If you think buyers are somehow unable to tell when they are being tricked into buying something they don't really need, then you think free markets are basically impossible because you've defined "voluntary" out of existence. The problem with that is that all other methods of regulating the behavior of sellers do even worse. People who are in favor of free markets, like me, aren't in favor of them because we think they're perfect; we only think they're the best we can do. Often there is no perfect solution, since we don't have any omnipotent benevolent dictators to run our economies for us.
I think this is where our views diverge. In essence what they're doing is false advertising: "buy this product because it's at X% discount!!!" when in reality it's at a lower discount or in some cases it's not even discounted.
Advertising is regulated, and there are good reasons for that, just think about an ad like "smoke cigarettes, they cure cancer" (granted, hopefully, an overblown example).
Some view free markets as a goal onto themselves, I think this is a mistake. The goal is (or should be) a good society, whatever your definition for "good society" is. Just because the best societies so far developed using some forms of "free markets", doesn't mean that pure to the extreme free markets would be a better means to the goal when compared to more regulated markets.
> The definition of "free market" is that all transactions are voluntary.
That is correct, once both parties agree to the terms (price, quantity, quality, deadlines and so on) the transaction goes through. People usually view governments (the regulator) as third (intrusive) parties to the transaction, that's not true. Governments are representatives of the people, and as such, regulators simply add a priori terms to a transaction.
Historically, regulation has managed to right some (not all) of the more awful side effects of free markets, including: child labor, deadly workplaces, labor bordering slavery, labor inequality, disastrous environmental externalities and more. Is regulation always perfect? No. But then again, by your own admission neither are free markets :).
Nothing you say in any way establishes that regulation by government works better than regulation by free market participants.

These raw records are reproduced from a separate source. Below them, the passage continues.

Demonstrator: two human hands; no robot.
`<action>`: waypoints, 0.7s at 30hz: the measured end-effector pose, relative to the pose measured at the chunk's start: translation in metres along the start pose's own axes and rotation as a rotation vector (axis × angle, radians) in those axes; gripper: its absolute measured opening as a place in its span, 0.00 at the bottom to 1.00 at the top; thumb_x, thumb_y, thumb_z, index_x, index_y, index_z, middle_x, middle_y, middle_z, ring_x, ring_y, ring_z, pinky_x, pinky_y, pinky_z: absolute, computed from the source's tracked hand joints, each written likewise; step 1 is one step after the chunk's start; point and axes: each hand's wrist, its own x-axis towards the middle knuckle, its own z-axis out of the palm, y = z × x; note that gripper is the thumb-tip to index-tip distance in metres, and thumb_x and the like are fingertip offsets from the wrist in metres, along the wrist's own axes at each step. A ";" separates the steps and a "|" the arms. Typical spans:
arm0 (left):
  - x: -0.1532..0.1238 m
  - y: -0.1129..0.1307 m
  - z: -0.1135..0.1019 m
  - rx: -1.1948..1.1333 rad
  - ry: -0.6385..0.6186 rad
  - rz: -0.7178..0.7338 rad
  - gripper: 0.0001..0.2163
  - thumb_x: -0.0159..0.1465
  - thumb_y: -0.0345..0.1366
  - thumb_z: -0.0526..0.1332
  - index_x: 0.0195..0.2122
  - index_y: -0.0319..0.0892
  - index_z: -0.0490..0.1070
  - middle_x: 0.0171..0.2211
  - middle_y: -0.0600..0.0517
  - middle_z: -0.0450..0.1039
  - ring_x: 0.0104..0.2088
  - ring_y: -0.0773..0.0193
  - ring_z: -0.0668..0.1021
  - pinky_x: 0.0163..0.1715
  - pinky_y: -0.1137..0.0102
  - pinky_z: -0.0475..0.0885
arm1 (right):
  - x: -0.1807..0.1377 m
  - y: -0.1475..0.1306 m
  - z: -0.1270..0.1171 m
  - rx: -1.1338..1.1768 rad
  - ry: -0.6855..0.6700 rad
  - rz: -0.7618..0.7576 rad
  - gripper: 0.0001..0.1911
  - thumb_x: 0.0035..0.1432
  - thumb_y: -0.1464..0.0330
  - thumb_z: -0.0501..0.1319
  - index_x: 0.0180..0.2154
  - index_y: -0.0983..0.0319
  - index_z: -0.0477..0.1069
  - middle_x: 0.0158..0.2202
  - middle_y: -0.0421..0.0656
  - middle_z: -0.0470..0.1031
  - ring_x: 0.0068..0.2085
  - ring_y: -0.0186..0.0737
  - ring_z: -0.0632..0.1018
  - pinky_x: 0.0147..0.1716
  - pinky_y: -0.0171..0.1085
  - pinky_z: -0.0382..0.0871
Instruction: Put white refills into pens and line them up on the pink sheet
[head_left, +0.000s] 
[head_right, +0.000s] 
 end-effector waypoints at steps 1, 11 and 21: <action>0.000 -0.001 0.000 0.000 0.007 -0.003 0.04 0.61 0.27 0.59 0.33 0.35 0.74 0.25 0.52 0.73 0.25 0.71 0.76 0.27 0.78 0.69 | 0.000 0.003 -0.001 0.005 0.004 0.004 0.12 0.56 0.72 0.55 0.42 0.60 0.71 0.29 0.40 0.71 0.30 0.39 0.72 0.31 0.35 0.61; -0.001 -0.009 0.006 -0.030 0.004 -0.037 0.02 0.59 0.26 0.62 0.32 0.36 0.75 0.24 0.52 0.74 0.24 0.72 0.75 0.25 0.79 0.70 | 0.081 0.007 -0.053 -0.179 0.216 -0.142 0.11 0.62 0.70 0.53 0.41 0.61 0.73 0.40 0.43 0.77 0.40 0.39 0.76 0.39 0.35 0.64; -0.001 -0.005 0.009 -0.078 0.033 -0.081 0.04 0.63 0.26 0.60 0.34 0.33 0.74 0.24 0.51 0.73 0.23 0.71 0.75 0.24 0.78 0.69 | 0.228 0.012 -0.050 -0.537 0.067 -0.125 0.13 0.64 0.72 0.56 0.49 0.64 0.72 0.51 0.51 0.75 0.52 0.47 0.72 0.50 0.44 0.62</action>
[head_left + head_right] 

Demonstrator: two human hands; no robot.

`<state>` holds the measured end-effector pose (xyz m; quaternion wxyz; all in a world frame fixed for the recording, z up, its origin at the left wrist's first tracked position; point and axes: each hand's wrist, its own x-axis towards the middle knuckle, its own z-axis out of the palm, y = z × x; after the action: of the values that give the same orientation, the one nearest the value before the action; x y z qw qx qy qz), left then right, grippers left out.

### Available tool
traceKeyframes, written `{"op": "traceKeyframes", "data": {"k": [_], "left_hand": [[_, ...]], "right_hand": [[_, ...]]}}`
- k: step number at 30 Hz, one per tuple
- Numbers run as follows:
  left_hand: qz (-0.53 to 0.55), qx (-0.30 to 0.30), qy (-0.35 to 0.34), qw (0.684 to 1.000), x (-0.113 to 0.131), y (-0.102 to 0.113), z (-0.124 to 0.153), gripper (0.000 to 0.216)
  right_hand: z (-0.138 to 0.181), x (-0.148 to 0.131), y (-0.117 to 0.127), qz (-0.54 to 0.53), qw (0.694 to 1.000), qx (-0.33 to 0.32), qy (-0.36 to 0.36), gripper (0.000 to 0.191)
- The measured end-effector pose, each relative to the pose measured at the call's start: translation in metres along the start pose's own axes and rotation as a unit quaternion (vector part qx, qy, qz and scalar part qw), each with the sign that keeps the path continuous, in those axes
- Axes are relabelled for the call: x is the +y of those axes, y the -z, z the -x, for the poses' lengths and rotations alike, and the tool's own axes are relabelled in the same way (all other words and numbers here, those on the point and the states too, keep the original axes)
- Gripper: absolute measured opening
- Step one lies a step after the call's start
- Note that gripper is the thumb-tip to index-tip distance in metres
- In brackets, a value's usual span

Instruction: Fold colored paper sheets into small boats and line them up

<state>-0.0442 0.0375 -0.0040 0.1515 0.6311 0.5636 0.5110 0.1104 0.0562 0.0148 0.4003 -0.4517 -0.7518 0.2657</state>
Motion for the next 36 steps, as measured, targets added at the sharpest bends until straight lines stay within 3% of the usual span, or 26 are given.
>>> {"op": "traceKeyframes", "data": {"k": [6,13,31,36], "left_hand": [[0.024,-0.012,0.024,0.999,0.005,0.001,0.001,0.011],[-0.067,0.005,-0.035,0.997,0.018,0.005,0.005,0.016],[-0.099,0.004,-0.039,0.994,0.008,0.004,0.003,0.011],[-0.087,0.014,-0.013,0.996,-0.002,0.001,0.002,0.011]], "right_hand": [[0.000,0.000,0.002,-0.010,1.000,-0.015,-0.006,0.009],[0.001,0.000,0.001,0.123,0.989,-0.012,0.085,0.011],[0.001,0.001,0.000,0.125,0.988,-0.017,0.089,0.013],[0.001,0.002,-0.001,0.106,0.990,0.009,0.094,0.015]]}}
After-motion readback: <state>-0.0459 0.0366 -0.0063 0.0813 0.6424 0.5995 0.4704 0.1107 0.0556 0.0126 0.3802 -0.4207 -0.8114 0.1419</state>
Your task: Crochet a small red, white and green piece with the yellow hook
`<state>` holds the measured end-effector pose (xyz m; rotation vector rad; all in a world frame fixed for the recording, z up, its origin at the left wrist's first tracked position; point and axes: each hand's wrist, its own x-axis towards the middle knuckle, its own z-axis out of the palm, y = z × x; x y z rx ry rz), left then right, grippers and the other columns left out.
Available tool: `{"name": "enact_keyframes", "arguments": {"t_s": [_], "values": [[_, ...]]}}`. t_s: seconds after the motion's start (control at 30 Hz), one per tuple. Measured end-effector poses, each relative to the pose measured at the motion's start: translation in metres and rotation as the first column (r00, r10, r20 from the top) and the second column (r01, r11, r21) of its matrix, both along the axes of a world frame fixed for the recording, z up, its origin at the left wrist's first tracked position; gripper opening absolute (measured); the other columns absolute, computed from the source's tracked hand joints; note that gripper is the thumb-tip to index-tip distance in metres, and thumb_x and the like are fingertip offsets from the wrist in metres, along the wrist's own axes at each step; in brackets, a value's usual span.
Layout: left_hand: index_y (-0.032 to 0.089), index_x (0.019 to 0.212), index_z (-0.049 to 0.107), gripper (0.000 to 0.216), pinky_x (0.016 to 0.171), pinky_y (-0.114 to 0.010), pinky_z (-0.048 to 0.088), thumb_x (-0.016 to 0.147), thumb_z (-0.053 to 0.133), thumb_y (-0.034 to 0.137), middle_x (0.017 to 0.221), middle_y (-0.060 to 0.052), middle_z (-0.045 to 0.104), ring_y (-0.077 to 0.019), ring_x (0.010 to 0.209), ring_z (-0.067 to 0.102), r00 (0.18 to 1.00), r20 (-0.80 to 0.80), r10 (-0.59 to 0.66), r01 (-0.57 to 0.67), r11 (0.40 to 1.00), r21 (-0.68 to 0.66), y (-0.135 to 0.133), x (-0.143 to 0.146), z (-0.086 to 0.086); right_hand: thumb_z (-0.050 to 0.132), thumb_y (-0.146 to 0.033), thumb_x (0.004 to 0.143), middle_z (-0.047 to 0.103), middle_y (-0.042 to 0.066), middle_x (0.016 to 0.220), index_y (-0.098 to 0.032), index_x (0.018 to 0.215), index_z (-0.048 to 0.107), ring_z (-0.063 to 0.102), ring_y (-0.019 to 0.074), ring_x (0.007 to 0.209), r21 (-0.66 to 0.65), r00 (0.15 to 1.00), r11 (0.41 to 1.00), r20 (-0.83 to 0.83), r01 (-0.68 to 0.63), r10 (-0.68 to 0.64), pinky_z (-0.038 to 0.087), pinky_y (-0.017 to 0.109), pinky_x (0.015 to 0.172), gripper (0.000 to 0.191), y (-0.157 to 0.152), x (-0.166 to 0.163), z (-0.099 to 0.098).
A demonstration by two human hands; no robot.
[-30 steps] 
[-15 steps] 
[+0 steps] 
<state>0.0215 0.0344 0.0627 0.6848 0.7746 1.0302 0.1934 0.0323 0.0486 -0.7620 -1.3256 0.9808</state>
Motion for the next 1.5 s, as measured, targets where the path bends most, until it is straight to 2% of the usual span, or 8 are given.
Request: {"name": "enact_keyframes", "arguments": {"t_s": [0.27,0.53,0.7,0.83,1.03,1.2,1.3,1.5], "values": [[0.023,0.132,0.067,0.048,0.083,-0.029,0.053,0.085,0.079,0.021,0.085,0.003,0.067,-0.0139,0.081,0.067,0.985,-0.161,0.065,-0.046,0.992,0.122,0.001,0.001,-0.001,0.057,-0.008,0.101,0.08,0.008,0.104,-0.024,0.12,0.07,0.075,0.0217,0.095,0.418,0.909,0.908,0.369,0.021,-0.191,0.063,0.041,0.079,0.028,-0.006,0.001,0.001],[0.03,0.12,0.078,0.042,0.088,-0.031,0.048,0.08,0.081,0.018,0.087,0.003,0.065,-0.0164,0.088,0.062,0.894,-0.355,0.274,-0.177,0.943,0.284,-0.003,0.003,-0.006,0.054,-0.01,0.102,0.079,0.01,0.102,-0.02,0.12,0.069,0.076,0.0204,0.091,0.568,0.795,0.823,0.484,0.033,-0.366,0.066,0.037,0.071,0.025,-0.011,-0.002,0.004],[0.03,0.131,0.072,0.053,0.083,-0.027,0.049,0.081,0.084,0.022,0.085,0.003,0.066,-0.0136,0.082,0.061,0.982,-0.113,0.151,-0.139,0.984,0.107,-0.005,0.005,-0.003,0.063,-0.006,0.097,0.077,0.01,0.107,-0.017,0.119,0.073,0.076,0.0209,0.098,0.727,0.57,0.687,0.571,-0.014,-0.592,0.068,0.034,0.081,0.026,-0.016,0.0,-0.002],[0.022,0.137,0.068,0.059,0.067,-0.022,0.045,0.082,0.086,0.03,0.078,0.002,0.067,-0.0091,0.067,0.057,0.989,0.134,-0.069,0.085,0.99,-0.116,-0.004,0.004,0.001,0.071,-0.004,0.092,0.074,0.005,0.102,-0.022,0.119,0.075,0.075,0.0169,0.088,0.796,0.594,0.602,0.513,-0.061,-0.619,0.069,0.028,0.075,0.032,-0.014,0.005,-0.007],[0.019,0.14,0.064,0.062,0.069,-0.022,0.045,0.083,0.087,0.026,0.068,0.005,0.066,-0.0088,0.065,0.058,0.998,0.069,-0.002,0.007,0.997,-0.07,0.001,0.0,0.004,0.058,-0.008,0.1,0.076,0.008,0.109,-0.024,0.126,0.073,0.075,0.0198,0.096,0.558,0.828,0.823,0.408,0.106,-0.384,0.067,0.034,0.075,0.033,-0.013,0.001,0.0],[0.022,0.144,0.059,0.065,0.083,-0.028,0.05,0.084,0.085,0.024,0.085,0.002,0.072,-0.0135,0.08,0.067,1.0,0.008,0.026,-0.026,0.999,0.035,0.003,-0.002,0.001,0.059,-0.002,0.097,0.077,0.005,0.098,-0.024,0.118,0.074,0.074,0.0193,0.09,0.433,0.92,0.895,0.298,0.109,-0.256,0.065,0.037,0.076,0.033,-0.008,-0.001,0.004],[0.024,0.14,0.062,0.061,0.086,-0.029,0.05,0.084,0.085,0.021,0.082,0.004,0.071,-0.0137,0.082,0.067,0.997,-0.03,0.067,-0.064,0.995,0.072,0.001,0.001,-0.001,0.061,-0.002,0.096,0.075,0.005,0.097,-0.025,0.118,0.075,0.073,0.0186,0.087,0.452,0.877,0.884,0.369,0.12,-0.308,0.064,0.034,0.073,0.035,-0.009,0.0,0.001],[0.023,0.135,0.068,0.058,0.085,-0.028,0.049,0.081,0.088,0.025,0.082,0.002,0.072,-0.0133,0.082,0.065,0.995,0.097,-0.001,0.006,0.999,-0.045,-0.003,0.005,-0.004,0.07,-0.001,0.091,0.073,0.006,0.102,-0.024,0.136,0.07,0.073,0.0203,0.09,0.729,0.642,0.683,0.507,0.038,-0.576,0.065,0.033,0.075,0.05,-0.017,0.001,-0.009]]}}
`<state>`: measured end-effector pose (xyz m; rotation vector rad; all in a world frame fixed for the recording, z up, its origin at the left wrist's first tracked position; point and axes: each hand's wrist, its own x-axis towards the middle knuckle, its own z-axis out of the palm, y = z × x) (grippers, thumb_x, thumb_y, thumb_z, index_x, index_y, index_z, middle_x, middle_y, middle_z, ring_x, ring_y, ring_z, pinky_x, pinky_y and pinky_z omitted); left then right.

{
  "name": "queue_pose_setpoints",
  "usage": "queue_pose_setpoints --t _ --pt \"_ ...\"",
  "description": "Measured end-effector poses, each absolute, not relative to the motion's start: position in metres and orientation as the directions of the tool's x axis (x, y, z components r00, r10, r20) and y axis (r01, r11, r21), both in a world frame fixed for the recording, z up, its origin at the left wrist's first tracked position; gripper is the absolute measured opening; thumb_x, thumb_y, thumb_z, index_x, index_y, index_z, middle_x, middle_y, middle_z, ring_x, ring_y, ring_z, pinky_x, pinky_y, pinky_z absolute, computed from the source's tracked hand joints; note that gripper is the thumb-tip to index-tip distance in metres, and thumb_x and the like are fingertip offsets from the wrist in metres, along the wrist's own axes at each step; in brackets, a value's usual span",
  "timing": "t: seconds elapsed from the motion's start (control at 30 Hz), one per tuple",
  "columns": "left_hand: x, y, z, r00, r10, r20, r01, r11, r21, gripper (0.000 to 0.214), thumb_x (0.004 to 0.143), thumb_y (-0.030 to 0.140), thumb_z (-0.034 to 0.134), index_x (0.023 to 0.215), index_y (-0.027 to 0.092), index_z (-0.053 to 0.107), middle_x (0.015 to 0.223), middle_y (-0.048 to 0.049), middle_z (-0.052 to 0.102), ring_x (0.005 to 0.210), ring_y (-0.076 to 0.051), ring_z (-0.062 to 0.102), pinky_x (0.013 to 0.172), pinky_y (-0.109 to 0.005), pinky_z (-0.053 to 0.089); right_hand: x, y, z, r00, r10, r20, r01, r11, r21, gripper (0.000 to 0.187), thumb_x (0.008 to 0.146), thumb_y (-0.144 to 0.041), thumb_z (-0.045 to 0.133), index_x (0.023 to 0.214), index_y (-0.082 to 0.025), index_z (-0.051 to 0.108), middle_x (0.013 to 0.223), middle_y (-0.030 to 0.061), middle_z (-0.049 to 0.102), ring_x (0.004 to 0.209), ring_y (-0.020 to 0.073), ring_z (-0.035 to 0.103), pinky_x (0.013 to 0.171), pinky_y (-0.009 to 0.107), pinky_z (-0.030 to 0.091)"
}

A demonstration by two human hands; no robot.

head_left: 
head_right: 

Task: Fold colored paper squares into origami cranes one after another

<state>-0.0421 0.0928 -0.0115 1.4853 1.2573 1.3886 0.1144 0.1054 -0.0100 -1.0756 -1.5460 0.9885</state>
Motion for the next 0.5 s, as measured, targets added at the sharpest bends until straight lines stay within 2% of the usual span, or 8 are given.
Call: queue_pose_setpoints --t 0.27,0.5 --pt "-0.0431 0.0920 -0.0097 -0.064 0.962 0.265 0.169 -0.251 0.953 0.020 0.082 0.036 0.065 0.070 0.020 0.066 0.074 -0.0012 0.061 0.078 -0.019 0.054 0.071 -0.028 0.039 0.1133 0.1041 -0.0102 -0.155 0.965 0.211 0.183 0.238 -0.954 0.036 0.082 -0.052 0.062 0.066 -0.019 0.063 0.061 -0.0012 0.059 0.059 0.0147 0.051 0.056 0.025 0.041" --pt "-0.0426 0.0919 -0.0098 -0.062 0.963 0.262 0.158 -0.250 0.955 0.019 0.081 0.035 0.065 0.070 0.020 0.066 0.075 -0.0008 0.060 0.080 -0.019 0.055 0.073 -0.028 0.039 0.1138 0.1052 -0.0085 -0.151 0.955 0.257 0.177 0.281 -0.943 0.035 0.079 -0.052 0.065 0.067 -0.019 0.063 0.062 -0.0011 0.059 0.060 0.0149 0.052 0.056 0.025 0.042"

All you're doing is describing what government regulation does.
> People usually view governments (the regulator) as third (intrusive) parties to the transaction, that's not true.
Certainly it is. Government regulators do not give or receive anything as part of the transaction, which is the definition of "a party to the transaction".
> Governments are representatives of the people, and as such, regulators simply add a priori terms to a transaction.
And those terms are not voluntarily chosen by the parties; the parties have to accept them whether they would choose to in the absence of the regulations or not. Therefore the transaction is not voluntary.
> Historically, regulation has managed to right some (not all) of the more awful side effects of free markets, including: child labor, deadly workplaces, labor bordering slavery, labor inequality, disastrous environmental externalities and more.
To the extent these things were "awful" (some, like child labor and labor inequality, weren't necessarily that way), they were not "side effects of free markets". They were side effects of markets that were meddled with by governments in different ways than governments meddle now. (Slavery, for example, was clearly not the result of a free market transaction; the slaves didn't voluntarily agree to be slaves. It could only exist because governments legitimized the taking of slaves by force.)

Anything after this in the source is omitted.